What was your first job? I operated the Flying Pigs funfair ride at the top of an Adelaide department store when I was 16 and I was pretty damned good at it. I’d put kids on the rides, get them off, make sure their mums didn’t panic as they whirled around and picked up girls while getting paid a couple of dollars in the process.
How did you end up in the IT industry? When I graduated, the public service was a big recruiter of people. Every year, they’d go around to high schools and universities to drag students in to sit for exams. The test for the computer job in Canberra had 15,000 applicants nationally and there was less than 100 who got in. In 1966, I transferred to the Department of Defence in Canberra, got trained as a computer operator and it all started there.
How did you progress to where you are today? I left the public service in 1970 and went overseas to work for an English building society before coming back and joining General Motors in 1972. I left GM to join International Computers (ICL) in 1973 and served a number of roles till 1973, when I crossed to Honeywell as a sales director. Before joining ACS, I worked for Symantec and my last job was senior director responsible for channels in Asia-Pacific and Japan. I got there through the merger with Veritas, where I was the managing director for software. I’ve done a lot of work with your readers over the years.

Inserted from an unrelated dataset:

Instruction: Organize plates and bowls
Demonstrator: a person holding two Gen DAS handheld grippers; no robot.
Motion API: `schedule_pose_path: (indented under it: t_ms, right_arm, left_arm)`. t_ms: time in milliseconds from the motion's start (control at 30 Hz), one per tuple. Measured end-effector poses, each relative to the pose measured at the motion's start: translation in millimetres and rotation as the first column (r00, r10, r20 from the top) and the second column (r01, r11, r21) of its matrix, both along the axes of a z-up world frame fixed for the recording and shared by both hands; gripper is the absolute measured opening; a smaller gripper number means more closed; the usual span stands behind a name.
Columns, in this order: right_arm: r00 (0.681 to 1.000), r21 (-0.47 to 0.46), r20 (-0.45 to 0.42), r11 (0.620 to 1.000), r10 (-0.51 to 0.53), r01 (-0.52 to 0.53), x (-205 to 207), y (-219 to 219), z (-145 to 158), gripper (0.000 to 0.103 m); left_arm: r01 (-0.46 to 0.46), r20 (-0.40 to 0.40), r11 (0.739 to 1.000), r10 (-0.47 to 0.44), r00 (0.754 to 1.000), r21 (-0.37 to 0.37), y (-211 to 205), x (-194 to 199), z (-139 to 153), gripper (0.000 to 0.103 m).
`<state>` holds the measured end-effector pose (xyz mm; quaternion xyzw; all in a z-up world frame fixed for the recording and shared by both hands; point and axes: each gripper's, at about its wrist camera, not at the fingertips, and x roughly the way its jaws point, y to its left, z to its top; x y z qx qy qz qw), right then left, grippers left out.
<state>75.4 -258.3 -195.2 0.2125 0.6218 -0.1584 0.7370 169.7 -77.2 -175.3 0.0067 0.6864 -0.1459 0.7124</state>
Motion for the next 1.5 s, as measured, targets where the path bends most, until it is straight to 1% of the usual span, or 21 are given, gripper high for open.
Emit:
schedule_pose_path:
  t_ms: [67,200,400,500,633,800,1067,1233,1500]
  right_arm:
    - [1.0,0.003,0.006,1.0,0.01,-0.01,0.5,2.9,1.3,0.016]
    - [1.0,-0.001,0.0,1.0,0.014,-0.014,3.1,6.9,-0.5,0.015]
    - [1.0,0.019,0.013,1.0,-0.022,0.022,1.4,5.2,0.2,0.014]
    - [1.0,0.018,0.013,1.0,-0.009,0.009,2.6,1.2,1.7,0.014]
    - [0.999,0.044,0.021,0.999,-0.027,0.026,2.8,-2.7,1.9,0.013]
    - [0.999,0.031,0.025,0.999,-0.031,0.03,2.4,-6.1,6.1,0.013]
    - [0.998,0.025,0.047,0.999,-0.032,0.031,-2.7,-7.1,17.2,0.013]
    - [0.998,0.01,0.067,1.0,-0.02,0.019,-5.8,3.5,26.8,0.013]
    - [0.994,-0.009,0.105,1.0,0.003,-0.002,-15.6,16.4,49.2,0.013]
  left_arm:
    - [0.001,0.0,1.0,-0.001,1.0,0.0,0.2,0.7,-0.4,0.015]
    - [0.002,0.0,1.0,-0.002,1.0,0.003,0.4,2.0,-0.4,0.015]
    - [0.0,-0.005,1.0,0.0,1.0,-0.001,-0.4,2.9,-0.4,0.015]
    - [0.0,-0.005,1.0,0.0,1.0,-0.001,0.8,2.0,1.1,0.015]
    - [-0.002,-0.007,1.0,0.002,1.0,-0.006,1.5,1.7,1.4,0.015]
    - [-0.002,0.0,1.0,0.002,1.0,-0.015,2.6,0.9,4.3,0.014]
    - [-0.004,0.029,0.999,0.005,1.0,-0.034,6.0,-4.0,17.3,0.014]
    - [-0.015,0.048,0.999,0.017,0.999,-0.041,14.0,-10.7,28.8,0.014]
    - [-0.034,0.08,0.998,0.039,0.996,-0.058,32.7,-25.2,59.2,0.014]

What is the biggest achievement of your career? I couldn’t single out one event. I’ve had a very exciting career to date and without a single boring day. I’ve met a lot of really entertaining, intelligent and engaging people and along the way I’ve done some good business with most people.
What do you dislike most about the IT industry? I can’t think of a bad thing to say about the IT industry. I’m in here because it stimulates me everyday. New people, new moves and new technology in the marketplace – it’s anything but boring.
Why the move from private industry to the ACS? I thought I had something to offer. The ACS has a very strong brand, it’s well established in the marketplace and it represents people I’ve worked with for a lot of years. I thought I had skills and experience that could help the society and its members, plus I thought it was about that time in my career when I thought about things like that.
So retirement never crossed your mind? Nope. Why would you want to retire when you’re in a business you enjoy and you think you’re achieving something everyday? With the passage of time, the idea of pulling up stumps and going home comes to all of us but I just don’t see that date for me yet.